* [ASSIGNMENT] Retype only what runs from the first line of the listing to the line holding "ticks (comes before", both included. Do not retype the pictures.

* [DATA PROVIDED]
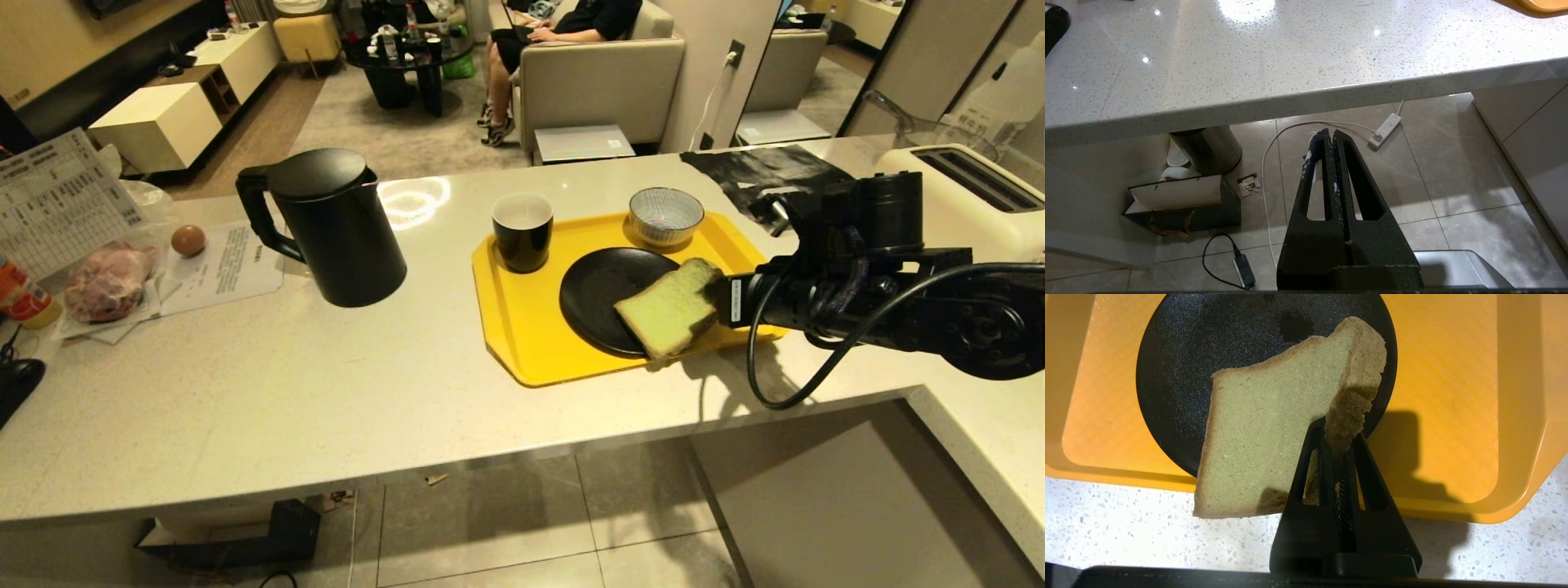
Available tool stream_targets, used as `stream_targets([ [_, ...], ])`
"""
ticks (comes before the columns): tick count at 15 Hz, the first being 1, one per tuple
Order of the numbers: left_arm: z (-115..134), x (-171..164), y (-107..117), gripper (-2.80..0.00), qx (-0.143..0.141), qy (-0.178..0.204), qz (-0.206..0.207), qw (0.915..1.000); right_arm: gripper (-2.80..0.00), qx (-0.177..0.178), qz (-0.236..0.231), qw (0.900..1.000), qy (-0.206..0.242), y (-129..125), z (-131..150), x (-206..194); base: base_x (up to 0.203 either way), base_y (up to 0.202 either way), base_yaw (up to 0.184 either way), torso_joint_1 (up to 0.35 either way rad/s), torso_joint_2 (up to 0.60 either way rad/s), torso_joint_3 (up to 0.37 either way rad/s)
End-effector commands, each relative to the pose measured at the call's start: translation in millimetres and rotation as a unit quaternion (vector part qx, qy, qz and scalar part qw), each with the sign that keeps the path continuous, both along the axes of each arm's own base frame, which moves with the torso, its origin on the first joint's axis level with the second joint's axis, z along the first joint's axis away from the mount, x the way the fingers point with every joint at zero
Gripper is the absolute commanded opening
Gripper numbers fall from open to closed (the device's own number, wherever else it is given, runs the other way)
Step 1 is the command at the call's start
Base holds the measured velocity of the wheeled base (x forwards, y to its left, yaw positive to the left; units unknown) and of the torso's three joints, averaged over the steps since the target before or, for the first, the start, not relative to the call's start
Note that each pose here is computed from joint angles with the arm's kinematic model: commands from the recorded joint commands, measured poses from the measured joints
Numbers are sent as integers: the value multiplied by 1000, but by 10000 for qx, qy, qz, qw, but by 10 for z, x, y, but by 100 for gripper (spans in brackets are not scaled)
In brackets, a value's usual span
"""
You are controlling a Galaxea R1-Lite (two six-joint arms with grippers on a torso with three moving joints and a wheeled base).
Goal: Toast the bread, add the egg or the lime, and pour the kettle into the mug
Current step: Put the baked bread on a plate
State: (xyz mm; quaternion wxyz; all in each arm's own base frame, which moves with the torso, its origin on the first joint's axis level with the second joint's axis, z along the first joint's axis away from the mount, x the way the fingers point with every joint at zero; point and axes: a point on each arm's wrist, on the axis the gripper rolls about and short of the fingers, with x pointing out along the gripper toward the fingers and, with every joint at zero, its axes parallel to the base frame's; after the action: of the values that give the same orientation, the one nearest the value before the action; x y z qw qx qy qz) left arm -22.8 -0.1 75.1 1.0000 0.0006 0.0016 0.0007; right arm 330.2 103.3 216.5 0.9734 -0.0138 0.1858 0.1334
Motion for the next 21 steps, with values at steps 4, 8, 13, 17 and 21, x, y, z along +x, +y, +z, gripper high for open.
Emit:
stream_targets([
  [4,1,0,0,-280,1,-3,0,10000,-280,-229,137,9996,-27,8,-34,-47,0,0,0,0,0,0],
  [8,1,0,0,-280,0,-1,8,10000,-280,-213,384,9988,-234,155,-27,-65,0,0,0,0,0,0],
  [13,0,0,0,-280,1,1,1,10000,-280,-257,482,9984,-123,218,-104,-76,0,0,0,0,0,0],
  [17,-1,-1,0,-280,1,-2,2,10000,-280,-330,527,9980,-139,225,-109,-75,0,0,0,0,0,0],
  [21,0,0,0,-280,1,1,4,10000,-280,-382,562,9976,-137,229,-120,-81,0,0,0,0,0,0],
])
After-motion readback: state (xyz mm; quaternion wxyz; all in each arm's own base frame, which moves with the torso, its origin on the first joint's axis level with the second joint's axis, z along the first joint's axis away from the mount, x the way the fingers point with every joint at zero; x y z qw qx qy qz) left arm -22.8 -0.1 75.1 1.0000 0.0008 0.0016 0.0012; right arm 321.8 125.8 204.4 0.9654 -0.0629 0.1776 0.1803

* [SOLUTION TO THIS EXERCISE]
Available tool stream_targets, used as `stream_targets([ [_, ...], ])`
"""
ticks (comes before the columns): tick count at 15 Hz, the first being 1, one per tuple

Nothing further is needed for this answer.